> [WHAT YOU WILL DO]:
Could the lines from the start of the data through the line with "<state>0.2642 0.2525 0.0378" be set down exactly, with no pictures among them?

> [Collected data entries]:
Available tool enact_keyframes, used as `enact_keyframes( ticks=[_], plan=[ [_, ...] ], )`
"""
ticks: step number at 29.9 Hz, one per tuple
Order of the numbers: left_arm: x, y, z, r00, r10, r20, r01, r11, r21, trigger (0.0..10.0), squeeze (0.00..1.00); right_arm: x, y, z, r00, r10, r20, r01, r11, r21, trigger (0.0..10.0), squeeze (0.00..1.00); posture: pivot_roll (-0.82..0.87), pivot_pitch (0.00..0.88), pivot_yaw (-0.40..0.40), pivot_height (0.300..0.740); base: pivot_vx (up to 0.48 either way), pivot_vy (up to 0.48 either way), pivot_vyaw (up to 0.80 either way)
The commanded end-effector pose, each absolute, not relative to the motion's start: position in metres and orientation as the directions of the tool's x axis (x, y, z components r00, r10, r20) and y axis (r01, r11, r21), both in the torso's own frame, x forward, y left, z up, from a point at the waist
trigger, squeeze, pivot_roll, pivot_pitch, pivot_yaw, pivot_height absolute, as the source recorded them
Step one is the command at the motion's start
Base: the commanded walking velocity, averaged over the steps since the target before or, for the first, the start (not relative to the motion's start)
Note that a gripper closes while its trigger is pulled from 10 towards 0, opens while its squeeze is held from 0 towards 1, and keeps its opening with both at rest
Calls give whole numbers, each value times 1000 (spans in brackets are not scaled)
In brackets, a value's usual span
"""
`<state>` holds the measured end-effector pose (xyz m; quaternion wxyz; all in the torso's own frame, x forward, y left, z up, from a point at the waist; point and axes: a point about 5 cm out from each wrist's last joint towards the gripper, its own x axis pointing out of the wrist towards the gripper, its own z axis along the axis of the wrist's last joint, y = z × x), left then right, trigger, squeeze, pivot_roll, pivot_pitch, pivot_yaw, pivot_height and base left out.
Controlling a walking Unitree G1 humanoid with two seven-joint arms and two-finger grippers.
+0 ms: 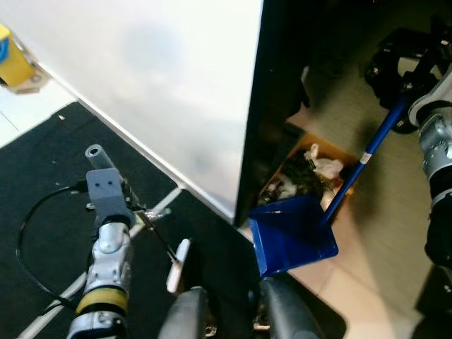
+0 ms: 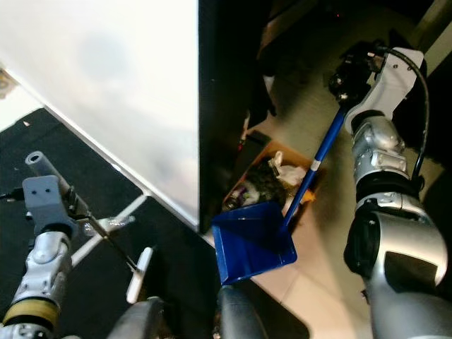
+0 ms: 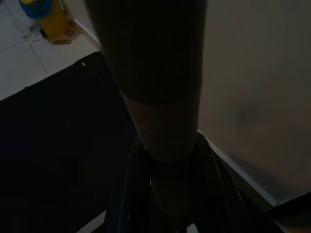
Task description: Sweep floor
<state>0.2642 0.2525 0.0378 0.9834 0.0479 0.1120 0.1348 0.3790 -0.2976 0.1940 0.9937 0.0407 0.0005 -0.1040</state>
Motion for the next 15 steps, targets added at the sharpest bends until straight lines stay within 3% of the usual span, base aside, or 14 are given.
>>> enact_keyframes(
  ticks=[1,8,12,15],
  plan=[
    [261,260,38,934,291,-210,-259,952,166,10000,0,380,-299,202,978,-208,14,205,973,103,10000,0,88,60,-59,740,0,480,0],
    [260,262,38,933,291,-212,-257,951,173,10000,0,380,-300,199,982,-187,-18,188,979,84,10000,0,91,61,-58,740,0,480,0],
    [259,265,38,930,298,-216,-262,948,182,10000,0,377,-306,197,981,-188,-42,188,982,-4,10000,0,96,63,-57,740,0,480,0],
    [257,269,39,925,316,-212,-278,942,190,10000,0,371,-325,207,962,-271,-24,267,958,-102,10000,0,96,64,-58,740,0,0,0]
  ],
)
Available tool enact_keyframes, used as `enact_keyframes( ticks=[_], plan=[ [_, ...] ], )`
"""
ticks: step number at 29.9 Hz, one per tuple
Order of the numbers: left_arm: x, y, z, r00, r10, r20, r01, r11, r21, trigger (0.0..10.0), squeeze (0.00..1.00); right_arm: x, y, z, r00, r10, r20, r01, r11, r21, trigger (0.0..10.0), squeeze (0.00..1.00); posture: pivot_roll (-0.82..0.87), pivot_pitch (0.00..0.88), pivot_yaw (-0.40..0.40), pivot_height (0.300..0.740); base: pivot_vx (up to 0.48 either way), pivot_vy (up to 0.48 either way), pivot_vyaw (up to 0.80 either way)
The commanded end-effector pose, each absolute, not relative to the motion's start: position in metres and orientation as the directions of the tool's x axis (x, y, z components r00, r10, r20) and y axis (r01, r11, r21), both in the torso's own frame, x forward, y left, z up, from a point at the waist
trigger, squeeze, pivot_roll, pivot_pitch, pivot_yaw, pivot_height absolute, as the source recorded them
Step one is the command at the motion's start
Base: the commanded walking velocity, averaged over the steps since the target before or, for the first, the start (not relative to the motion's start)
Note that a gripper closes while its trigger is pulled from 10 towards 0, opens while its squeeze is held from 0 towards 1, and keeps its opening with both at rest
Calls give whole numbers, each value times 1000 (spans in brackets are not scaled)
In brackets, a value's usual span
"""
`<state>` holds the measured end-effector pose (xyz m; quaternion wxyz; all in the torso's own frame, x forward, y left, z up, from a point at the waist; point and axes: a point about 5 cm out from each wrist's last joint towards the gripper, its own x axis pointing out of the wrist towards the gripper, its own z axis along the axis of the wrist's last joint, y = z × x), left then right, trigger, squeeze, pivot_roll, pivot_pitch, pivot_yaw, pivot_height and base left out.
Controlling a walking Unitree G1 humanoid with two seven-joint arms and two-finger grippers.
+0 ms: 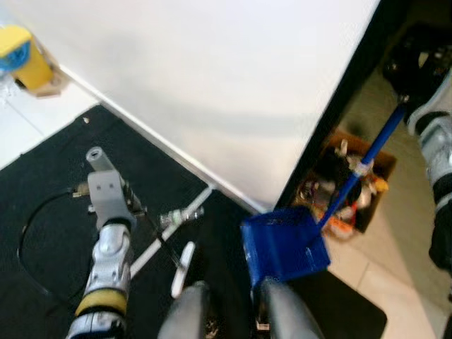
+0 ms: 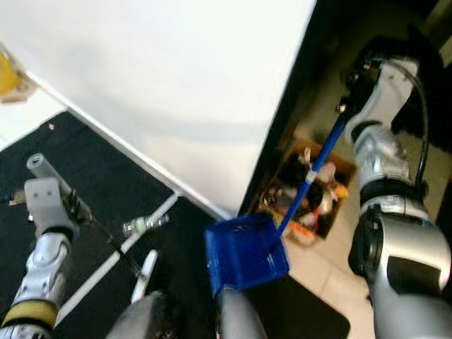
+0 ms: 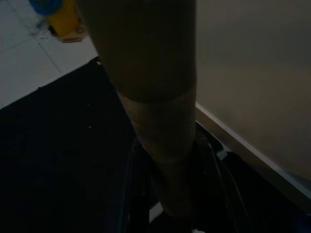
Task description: Sweep floor
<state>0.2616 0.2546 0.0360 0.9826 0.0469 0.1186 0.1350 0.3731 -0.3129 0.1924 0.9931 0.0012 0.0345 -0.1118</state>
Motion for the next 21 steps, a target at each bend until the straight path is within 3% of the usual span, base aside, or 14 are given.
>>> enact_keyframes(
  ticks=[1,6,13,21],
  plan=[
    [257,269,39,925,316,-212,-278,942,190,10000,0,371,-325,207,962,-271,-24,267,958,-102,10000,0,96,64,-58,740,0,0,0],
    [255,273,38,917,334,-217,-297,936,188,10000,0,365,-340,212,942,-336,-19,334,940,-72,10000,0,92,66,-60,740,0,0,0],
    [255,278,40,910,356,-213,-317,928,197,10000,0,363,-333,190,939,-335,-75,333,942,-32,10000,0,95,74,-63,740,0,0,0],
    [254,279,42,912,351,-212,-311,929,199,10000,0,350,-317,134,920,-333,-207,346,938,27,10000,0,98,87,-68,740,0,0,0]
  ],
)
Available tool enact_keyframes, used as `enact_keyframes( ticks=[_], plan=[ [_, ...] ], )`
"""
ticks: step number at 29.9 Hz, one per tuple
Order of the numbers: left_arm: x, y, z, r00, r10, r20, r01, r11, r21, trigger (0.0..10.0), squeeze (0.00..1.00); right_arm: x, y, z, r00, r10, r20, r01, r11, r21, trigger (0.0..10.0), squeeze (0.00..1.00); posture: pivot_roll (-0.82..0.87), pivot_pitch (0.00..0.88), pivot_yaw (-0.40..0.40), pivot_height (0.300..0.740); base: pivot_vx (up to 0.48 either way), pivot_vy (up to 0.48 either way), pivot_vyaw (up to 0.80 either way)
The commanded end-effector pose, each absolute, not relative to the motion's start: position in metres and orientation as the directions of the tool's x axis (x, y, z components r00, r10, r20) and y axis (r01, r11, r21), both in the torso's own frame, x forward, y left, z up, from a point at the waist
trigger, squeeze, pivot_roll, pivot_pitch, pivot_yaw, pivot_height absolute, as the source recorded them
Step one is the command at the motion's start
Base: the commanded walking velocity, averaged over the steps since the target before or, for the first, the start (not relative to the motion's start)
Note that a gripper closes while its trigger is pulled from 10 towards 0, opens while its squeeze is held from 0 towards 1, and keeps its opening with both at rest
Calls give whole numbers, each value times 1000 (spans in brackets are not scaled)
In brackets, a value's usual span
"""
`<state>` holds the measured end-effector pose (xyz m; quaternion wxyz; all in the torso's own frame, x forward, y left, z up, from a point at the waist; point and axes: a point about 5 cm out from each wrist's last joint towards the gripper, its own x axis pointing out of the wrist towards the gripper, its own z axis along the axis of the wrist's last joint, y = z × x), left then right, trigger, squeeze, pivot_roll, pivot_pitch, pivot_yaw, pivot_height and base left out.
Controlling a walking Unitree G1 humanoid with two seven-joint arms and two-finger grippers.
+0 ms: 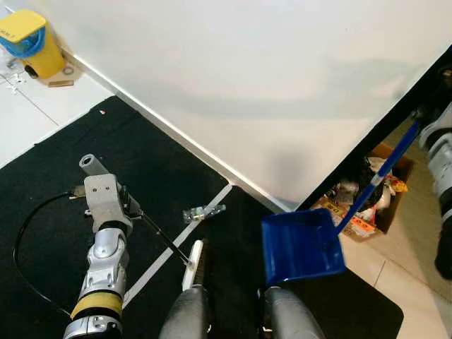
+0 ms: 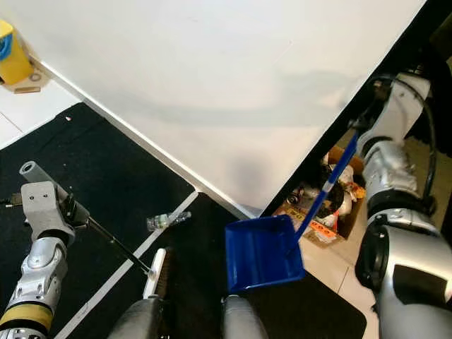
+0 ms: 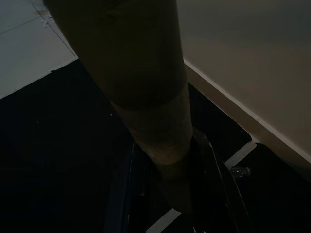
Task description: Sweep floor
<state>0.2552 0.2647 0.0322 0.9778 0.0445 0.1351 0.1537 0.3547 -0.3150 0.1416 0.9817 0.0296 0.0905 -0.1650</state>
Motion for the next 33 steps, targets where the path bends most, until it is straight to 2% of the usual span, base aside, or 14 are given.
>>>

> [ANSWER SECTION]:
Available tool enact_keyframes, used as `enact_keyframes( ticks=[_], plan=[ [_, ...] ], )`
"""
ticks: step number at 29.9 Hz, one per tuple
Order of the numbers: left_arm: x, y, z, r00, r10, r20, r01, r11, r21, trigger (0.0..10.0), squeeze (0.00..1.00); right_arm: x, y, z, r00, r10, r20, r01, r11, r21, trigger (0.0..10.0), squeeze (0.00..1.00); posture: pivot_roll (-0.82..0.87), pivot_pitch (0.00..0.88), pivot_yaw (-0.40..0.40), pivot_height (0.300..0.740); base: pivot_vx (up to 0.48 either way), pivot_vy (up to 0.48 either way), pivot_vyaw (up to 0.80 either way)
The commanded end-effector pose, each absolute, not relative to the motion's start: position in metres and orientation as the directions of the tool's x axis (x, y, z components r00, r10, r20) and y axis (r01, r11, r21), both in the torso's own frame, x forward, y left, z up, from a point at the waist
trigger, squeeze, pivot_roll, pivot_pitch, pivot_yaw, pivot_height absolute, as the source recorded them
Step one is the command at the motion's start
Base: the commanded walking velocity, averaged over the steps since the target before or, for the first, the start (not relative to the motion's start)
Note that a gripper closes while its trigger is pulled from 10 towards 0, opens while its squeeze is held from 0 towards 1, and keeps its opening with both at rest
Calls give whole numbers, each value times 1000 (spans in brackets are not scaled)
In brackets, a value's usual span
"""
`<state>` holds the measured end-effector pose (xyz m; quaternion wxyz; all in the torso's own frame, x forward, y left, z up, from a point at the waist; point and axes: a point about 5 cm out from each wrist's last joint towards the gripper, its own x axis pointing out of the wrist towards the gripper, its own z axis along the axis of the wrist's last joint, y = z × x), left then right, trigger, squeeze, pivot_roll, pivot_pitch, pivot_yaw, pivot_height and base left out.
Controlling a walking Unitree G1 humanoid with two seven-joint arms and two-finger grippers.
+0 ms: 
+0 ms: 
+0 ms: 
Task description: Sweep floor
<state>0.2642 0.2525 0.0378 0.9834 0.0479 0.1120 0.1348 0.3790 -0.2976 0.1940 0.9937 0.0407 0.0005 -0.1040</state>

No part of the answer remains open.